How Hindu chaplains went from anomaly to necessity
(RNS) – When Vineet Chander accepted his post as Hindu chaplain at Princeton University in 2008, his Hindu community was taken aback by his profession.
“It was incomprehensible to them,” Chander said. “I would like people to look at me like, what are you doing?” Is it a full time job?
Their bewilderment was understandable: Chander, a former defense lawyer, was not only the only full-time Hindu chaplain in any place of higher education at the time; he was the first Hindu in the United States to fulfill this role. In part, Chander said, this is because there have been only a “notable” number of Hindu students on campus since the 1970s.
Another factor is the title of chaplain itself. While Hinduism readily recognizes the idea of spiritual care, chaplaincy has traditionally been associated with Christian ministers and is not easily translated into a Hindu setting.
Hindus traditionally rely on gurus for spiritual guidance, but the rigorous training – often requiring 12 years of study – and the relatively small number of Hindus in the United States, where they make up around 1% of the population, means that there are few gurus with the required skills. qualifications.
“The fundamental challenge is that Hindus often don’t understand what chaplaincy is and non-Hindus don’t really have any familiarity with Hinduism,” said Asha Shipman, director of Hindu life at the Yale University.
In addition, Shipman said, many universities hire chaplains through outside institutions such as mosques, synagogues or church councils. “Hindus have no organization to turn to,” Shipman said.
Shipman got to work to change that.
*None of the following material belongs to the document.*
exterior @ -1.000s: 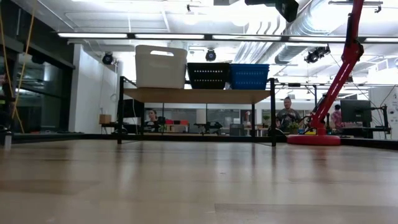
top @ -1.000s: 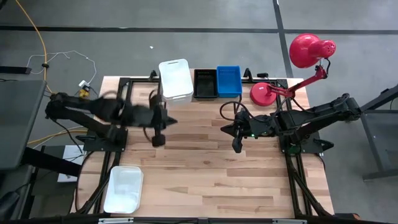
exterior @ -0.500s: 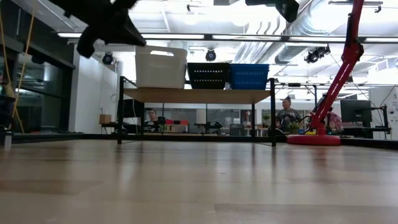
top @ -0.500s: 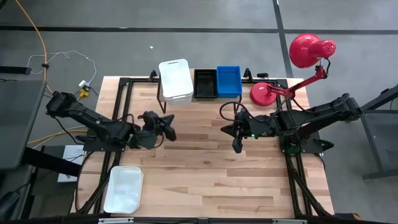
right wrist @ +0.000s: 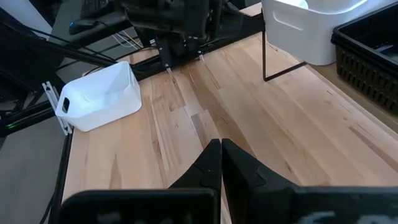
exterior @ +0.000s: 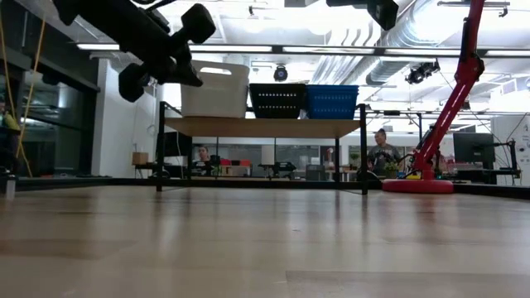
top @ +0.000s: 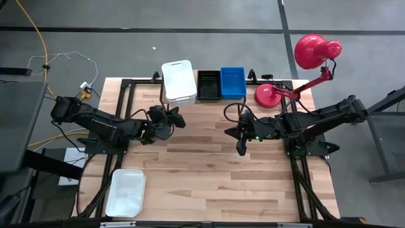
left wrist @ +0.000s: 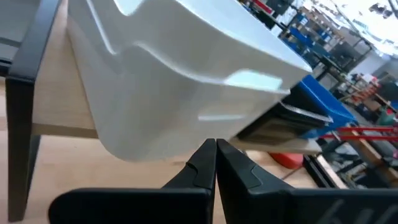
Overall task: Stack baskets on shelf by color
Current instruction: Stack the white bin on top of the white bin on the shelf
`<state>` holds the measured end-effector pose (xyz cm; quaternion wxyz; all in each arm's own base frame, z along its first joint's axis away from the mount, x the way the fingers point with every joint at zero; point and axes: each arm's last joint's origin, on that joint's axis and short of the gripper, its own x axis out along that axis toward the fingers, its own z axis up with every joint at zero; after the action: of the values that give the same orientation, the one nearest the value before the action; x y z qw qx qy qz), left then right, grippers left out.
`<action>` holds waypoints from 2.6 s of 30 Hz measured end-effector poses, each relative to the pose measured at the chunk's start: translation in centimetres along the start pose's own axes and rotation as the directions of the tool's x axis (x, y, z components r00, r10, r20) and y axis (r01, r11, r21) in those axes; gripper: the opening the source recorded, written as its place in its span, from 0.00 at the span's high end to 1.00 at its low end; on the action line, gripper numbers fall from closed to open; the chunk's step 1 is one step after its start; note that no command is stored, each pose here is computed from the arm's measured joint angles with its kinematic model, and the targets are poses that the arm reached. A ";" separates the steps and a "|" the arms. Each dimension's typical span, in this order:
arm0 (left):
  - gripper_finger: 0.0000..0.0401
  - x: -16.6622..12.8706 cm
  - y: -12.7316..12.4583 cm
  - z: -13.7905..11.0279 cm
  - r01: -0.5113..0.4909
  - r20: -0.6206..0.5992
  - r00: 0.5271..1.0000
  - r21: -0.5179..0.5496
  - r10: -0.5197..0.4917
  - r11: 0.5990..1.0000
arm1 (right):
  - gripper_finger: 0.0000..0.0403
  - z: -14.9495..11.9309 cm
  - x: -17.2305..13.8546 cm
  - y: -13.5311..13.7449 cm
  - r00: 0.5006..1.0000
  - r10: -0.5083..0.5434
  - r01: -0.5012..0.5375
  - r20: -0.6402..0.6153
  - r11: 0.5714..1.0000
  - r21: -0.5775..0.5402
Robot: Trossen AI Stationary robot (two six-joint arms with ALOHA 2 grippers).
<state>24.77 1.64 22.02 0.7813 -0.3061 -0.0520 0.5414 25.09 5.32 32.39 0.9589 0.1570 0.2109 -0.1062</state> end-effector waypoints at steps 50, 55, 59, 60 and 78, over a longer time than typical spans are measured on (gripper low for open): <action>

Last year, she and several colleagues founded the North American Hindu Chaplains Association, which will hold its second annual conference this weekend, with around 50 participants.
The conference, which will meet virtually, will include talks on caregiver care from a dharmic and queerness perspective in Hinduism. It will also feature “opportunity sessions” that will allow participants to share their hopes and suggestions for the future of the field.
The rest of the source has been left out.